Sarah Palmer is a virologist — and co-director of the centre for virus research at The Westmead Institute for Medical Research and professor in the faculty of medicine and health at The University of Sydney — says it is the unknowns that harbour some of the greatest potential threats, arguing that, without care, rampant infection and reinfection threatens to make long COVID “the next epidemic”.

Professor Bennett agrees with Dr Parnis and Professor Palmer that, if COVID-19 numbers continue to explode, it is going to become an important cause of death and disability in Australia, driven simply by the maths: a small risk multiplied over a large, infected population still delivers concerning numbers.

“To say it’s disappointing is an understatement,” Professor Bennett says, pointing out the BA.5 variant that is driving the spike in infections is escaping the immunity built up — by those who contracted BA.2 — more efficiently than hoped.

“We’ve got more than half the population vaccinated but people who are in the firing line of the virus are getting multiple infections,” she says.
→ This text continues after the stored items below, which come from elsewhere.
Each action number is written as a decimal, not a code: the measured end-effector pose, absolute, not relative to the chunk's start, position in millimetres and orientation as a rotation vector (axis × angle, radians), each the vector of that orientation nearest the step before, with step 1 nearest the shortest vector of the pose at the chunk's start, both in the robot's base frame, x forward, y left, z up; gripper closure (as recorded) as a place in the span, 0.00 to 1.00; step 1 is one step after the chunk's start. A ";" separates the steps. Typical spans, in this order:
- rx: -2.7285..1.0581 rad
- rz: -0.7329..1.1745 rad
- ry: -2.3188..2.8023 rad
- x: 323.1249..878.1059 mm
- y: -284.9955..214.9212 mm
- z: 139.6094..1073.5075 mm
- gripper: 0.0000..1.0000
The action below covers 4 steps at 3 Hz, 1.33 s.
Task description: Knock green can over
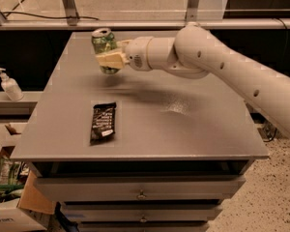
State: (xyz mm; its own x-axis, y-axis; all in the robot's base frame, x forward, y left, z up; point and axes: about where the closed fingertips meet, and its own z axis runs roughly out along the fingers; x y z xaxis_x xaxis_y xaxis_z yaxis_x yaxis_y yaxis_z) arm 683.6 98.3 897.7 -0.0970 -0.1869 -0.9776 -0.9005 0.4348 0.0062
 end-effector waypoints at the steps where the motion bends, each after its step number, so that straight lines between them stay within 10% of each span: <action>1: -1.092 0.716 1.662 692.2 66.5 895.8 1.00; 4: -1.441 0.445 1.920 705.0 -17.3 881.1 1.00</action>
Offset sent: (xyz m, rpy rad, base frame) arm 0.0276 -0.1271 -0.0159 -0.4934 0.0981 0.0342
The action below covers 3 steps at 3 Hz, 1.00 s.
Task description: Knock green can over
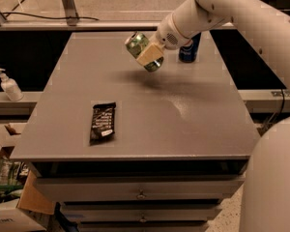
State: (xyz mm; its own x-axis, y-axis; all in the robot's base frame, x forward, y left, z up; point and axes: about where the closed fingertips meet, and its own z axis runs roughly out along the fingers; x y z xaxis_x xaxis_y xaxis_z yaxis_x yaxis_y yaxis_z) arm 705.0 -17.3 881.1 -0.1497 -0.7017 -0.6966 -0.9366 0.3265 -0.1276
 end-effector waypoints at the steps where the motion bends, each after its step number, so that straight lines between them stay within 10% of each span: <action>1: -1.553 0.371 1.922 701.1 -14.3 882.7 1.00; 3: -1.829 0.258 1.879 695.3 14.8 871.1 1.00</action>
Offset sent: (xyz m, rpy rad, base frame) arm -0.0112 0.0345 -0.0013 -0.3085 -0.0434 0.2269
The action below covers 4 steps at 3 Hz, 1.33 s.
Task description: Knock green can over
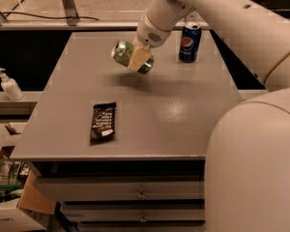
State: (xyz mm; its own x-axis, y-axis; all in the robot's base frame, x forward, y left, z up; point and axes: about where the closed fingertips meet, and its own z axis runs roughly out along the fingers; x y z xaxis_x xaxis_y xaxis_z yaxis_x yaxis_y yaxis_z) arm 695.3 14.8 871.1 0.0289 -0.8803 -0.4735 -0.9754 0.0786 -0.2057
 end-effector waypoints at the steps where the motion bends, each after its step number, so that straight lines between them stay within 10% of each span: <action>1: -1.943 0.215 1.869 691.9 20.4 862.9 1.00; 4: -2.077 0.204 1.845 683.8 29.7 849.9 0.36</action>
Offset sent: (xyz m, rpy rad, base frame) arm -0.0110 0.0086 -0.0161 -0.1962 0.0338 0.1466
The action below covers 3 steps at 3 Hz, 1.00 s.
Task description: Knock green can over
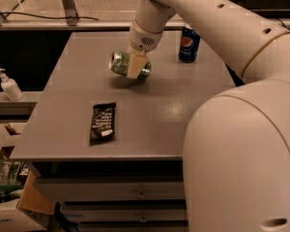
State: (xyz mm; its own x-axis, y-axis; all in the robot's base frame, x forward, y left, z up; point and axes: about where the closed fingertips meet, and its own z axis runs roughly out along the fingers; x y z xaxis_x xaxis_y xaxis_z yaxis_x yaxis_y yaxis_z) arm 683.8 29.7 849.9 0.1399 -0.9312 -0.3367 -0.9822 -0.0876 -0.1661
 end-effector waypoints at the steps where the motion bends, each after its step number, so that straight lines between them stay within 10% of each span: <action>1: -2.085 0.212 1.836 682.8 32.2 848.7 0.13; 3: -2.089 0.221 1.825 682.8 35.0 848.7 0.00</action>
Offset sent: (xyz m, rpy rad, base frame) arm -0.0015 0.0033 0.0051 0.0150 -0.0033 0.0197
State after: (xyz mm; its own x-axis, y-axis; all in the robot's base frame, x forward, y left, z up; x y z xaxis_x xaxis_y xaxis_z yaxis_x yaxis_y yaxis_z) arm 682.8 35.0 848.7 0.1549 -0.9255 -0.3456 -0.9812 -0.1033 -0.1631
“That keeps the force of infection up and it pushes out into the community and is sustained. Although you might have very low risk if it’s sustained week after week, at some point you might have that unlucky exposure.”

What are we going to do, Professor Bennett asks.
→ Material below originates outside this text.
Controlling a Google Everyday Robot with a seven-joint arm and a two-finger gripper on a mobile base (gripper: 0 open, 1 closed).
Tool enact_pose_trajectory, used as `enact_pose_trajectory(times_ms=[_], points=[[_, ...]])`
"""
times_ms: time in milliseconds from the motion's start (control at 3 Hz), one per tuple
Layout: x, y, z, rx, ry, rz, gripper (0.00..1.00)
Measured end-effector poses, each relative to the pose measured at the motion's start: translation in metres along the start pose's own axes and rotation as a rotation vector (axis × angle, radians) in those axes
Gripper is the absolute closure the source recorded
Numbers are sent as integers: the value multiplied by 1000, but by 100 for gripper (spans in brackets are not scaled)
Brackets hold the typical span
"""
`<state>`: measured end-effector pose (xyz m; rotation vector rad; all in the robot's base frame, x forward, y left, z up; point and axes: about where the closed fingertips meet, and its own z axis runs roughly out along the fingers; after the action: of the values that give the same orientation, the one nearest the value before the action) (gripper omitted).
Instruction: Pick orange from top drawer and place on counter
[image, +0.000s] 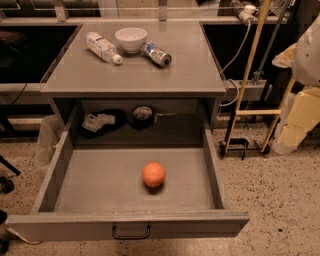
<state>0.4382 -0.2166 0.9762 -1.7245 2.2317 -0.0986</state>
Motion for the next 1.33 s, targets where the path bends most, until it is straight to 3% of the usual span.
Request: enact_pose_trajectory(times_ms=[667,1000,1333], points=[[-2,0,3,-3,-4,-5,0],[-19,5,61,-121,-78,-48,0],[-50,11,155,-280,-223,-45,0]])
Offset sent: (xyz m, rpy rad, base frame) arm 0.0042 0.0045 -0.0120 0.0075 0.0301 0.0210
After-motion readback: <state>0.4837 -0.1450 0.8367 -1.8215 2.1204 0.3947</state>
“We want to encourage people to stop spreading the virus but we don’t want to go back into lockdown because what are you waiting for then? You have to stay there for the rest of your lives. It just doesn’t work.”

While the Omicron variants have proven persistent and resistant, Bennett says we should be grateful that “it’s not a brand new variant”.

“We’re not going through that moment when we have absolutely no idea how the virus is going to behave,” she says.

“Omicron is sitting in place longer than other variants have managed to do and that that may be a good thing. As long as it doesn’t evolve into something we’re more worried about.”

The problem, she points out, is that, while BA.5 is spreading rapidly through the population, the opportunity for the virus to mutate again remains a threat.